Exclusif – Maître Aoudia : «Retailleau encourt trois ans d’emprisonnement !»
Par Abdelkader S. – Maître Khadija Aoudia est optimiste quant à l’aboutissement de la plainte qu’elle vient de déposer contre le ministre français de l’Intérieur, Bruno Retailleau, pour incitation à la haine. Interrogée par Algeriepatriotique, l’avocate d’origine algérienne a expliqué que le locataire de la place Beauvau encourt une peine de trois ans d’emprisonnement et une amende de 75 000 euros. A la question de savoir si un tel verdict est possible ou si la plainte n’est qu’une action symbolique, Maître Aoudia a expliqué que son objectif était de saisir la Cour européenne des droits de l’Homme (CEDH), «pour obtenir la condamnation de l’Etat français pour violation de l’article 6» de cette institution judiciaire. «Mais je dois préalablement épuiser toutes les voies de recours interne», a-t-elle souligné.

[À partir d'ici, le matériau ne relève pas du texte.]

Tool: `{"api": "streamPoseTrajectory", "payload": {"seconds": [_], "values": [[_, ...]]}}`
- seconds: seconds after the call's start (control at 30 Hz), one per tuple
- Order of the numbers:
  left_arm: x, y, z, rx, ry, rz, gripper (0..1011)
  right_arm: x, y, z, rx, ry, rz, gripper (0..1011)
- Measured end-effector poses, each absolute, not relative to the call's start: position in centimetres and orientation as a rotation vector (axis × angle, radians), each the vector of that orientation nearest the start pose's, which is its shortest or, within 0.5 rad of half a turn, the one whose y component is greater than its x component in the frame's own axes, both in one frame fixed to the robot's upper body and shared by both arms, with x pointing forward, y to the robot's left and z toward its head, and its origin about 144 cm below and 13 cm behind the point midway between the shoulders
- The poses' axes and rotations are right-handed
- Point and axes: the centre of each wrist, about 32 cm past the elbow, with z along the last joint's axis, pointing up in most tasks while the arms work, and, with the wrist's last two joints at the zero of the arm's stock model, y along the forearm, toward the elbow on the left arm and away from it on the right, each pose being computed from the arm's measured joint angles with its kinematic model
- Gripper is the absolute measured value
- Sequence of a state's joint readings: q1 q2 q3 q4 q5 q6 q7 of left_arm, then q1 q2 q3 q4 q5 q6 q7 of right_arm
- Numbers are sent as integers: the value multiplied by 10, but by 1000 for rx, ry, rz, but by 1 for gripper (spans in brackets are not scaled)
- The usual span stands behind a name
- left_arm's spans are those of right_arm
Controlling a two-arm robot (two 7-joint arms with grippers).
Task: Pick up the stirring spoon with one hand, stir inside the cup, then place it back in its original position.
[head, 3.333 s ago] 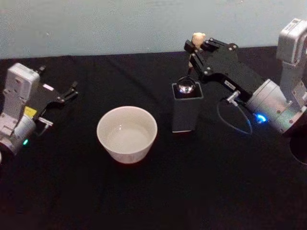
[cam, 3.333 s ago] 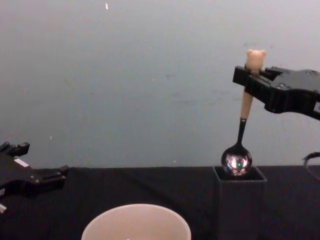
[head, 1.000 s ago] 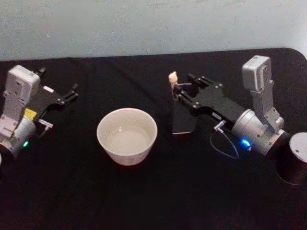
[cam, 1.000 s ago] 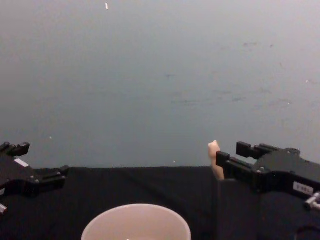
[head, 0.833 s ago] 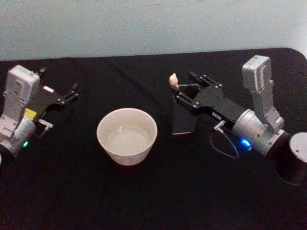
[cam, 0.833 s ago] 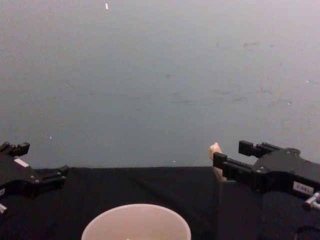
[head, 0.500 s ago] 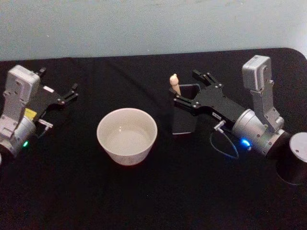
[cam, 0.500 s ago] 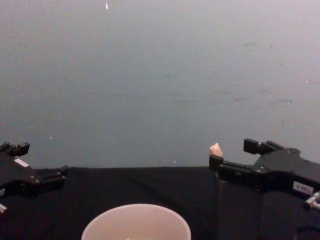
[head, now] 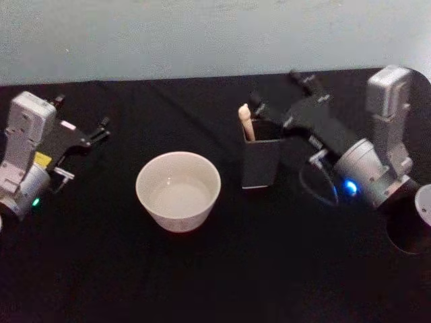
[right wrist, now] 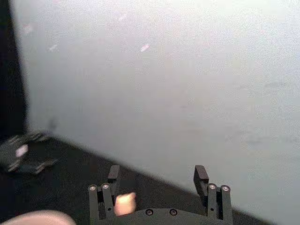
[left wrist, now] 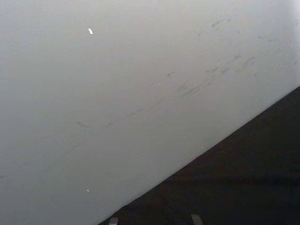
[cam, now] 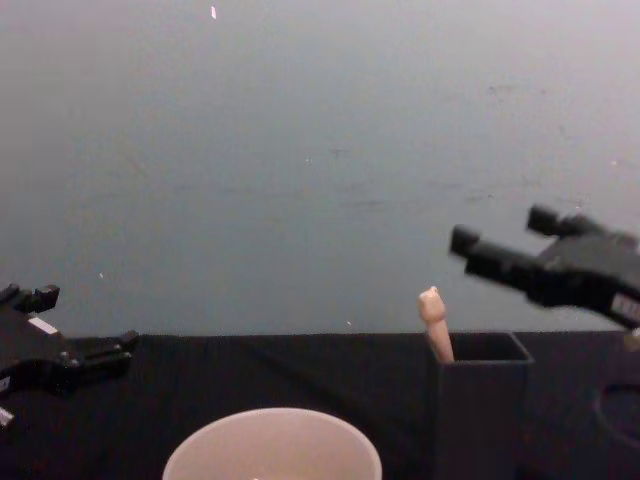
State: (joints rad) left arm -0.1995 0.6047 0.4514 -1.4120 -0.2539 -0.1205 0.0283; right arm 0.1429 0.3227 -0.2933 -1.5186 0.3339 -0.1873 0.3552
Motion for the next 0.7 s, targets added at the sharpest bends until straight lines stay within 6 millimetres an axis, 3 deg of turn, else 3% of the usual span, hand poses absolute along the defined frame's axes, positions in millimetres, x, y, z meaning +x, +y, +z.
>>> {"api": "streamPoseTrajectory", "payload": {"seconds": [0.2,0.33,0.7], "values": [[489,310,1140,304,-285,1248,1001,488,-237,1158,134,-192,-1129,1002],[489,310,1140,304,-285,1248,1001,488,-237,1147,38,-158,-1239,1003],[489,310,1140,304,-285,1248,1001,491,-238,1130,-136,-79,-1249,1003]]}}
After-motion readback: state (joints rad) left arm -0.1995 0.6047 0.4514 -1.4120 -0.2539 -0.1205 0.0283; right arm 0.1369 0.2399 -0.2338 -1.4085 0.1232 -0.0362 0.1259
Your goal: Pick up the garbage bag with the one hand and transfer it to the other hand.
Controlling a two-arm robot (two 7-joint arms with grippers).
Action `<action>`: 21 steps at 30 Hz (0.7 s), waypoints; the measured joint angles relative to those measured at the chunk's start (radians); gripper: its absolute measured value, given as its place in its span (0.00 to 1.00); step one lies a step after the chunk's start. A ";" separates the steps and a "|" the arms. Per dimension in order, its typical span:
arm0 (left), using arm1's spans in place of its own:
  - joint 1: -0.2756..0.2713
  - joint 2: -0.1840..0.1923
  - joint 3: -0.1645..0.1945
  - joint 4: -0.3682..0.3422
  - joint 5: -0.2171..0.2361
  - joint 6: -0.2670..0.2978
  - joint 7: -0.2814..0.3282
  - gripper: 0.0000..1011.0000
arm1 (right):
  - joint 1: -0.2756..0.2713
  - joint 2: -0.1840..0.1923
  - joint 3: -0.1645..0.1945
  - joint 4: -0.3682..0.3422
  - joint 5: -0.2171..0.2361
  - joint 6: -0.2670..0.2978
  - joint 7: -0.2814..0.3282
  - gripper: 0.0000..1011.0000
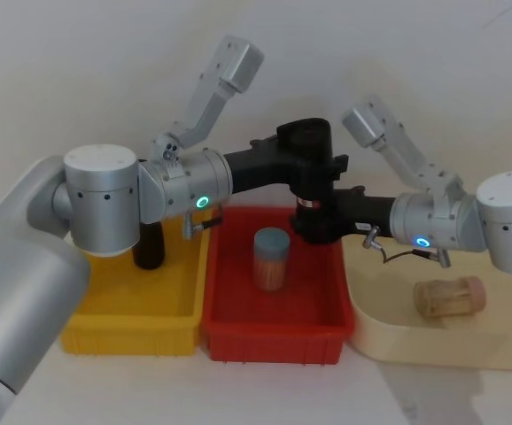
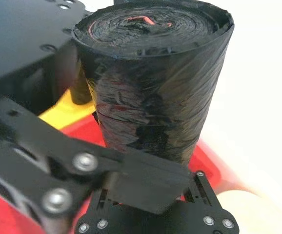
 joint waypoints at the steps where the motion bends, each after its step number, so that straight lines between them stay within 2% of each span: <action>1: 0.000 0.000 0.000 0.000 0.000 0.000 0.000 0.99 | -0.003 0.002 0.002 -0.005 0.000 0.003 -0.005 0.51; 11: 0.000 0.000 0.000 0.000 0.000 0.000 0.000 0.99 | -0.038 0.035 0.035 -0.061 -0.006 0.042 -0.082 0.51; 17: 0.000 0.000 0.000 0.000 0.000 0.000 0.001 0.99 | -0.068 0.077 0.069 -0.105 -0.015 0.081 -0.139 0.51; 21: 0.000 0.000 0.000 0.000 0.000 0.000 0.001 0.99 | -0.080 0.107 0.082 -0.118 -0.023 0.110 -0.155 0.51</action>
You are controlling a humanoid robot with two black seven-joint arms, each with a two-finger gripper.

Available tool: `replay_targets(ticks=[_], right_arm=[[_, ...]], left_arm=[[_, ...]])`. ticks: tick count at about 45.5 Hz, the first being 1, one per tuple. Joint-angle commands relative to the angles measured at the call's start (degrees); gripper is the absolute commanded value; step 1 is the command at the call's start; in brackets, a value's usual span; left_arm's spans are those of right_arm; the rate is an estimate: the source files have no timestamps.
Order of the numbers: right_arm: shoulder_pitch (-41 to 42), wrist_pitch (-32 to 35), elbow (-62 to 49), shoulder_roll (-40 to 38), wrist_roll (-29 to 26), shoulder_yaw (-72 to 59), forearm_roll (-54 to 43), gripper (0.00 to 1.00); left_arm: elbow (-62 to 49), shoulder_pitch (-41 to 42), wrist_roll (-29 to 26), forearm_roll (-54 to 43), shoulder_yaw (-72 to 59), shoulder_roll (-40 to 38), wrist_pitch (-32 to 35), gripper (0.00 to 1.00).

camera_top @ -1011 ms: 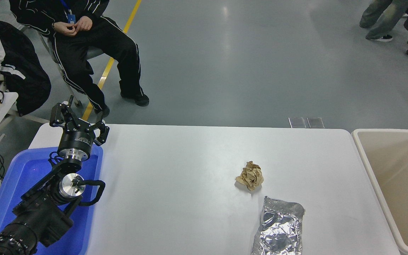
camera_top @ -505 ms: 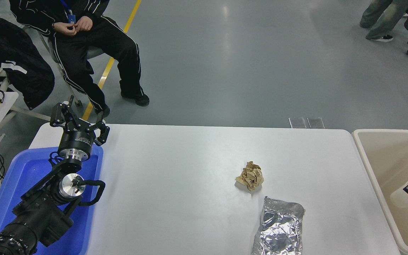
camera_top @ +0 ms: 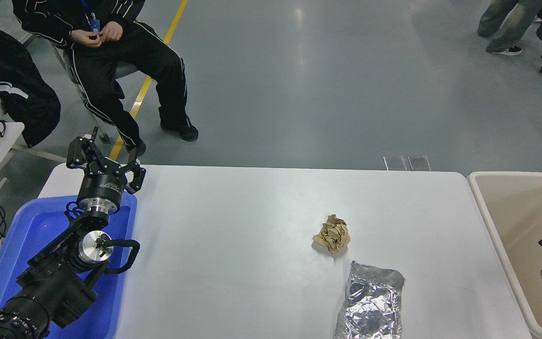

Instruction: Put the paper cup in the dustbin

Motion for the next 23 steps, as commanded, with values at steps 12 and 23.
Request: replay_targets(ticks=[12,23], right_arm=[[9.5,-0.7,0.3,-4.8,0.0,9.1,6.1,0.99],[17.3,-0.7,9.3,-9.9,0.1,22.7,16.4,0.99]], left_arm=[[0.0,0.0,0.0,0.0,0.0,0.0,0.0,1.0],[0.0,0.0,0.0,0.0,0.0,0.0,0.0,1.0]])
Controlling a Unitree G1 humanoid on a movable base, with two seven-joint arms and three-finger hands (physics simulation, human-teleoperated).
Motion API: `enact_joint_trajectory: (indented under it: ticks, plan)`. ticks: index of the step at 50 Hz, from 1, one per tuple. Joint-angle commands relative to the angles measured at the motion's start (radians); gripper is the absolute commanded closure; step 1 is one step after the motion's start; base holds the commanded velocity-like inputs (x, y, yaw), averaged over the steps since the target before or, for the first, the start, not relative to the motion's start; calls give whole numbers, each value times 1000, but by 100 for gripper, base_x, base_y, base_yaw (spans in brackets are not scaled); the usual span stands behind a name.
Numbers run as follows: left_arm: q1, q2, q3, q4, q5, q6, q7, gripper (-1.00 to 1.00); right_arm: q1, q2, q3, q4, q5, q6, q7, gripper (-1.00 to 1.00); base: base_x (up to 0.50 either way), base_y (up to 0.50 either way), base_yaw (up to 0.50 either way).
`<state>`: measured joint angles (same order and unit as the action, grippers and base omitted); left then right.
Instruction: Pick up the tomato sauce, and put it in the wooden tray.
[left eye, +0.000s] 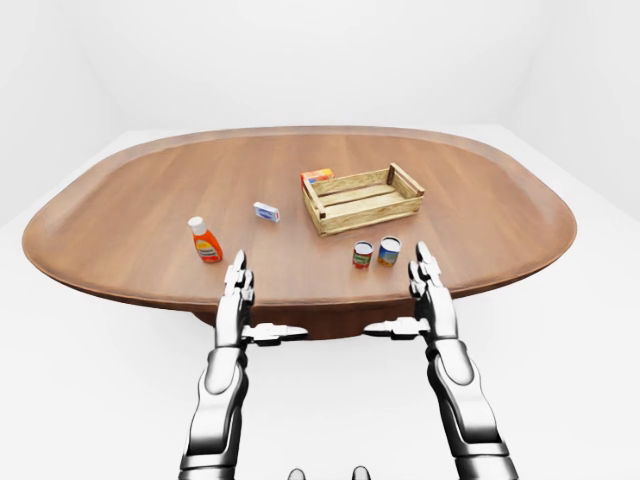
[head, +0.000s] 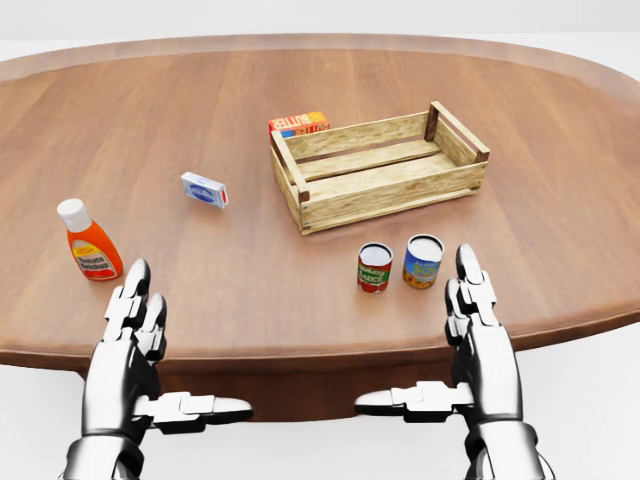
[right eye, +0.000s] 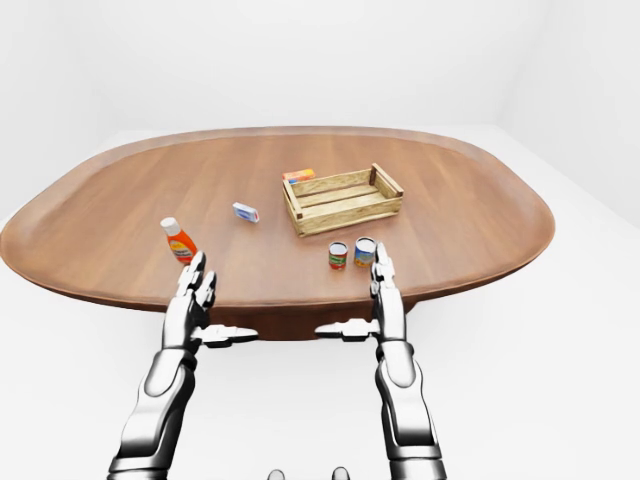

«Tenant compte du faible taux de condamnation devant la Cour de justice de la République, nos chances de succès devant cette juridiction sont quasi inexistants», a-t-elle relevé, en précisant toutefois qu’un observateur de l’ONU était présent à la conférence de presse qu’elle animée pour annoncer le dépôt de plainte. Ce dernier, a-t-elle fait savoir, soutient la présente procédure et la portera au sein des Nations unies pour des poursuites contre l’Etat français. «Nos chances de succès sont réelles et sérieuses devant les instances européennes et internationales», a encore affirmé la bâtonnière du barreau de Nîmes.
«La plainte en question vise des faits constitutifs d’une infraction pénale commise par un membre du gouvernement dans l’exercice de ses fonctions», relève Maître Khadija Aoudia dans sa plainte, en mettant en avant le fait que les propos tenus par Bruno Retailleau «engagent sa responsabilité pénale ministérielle, [à partir du moment où] ils sont prononcés publiquement dans l’exercice ou à l’occasion de ses fonctions». Pour elle, l’ensemble des déclarations de Retailleau «ne peut plus être considéré comme une simple opinion politique», en ce sens que ces déclarations «répondent aux critères légaux et jurisprudentiels du délit de provocation publique à la discrimination».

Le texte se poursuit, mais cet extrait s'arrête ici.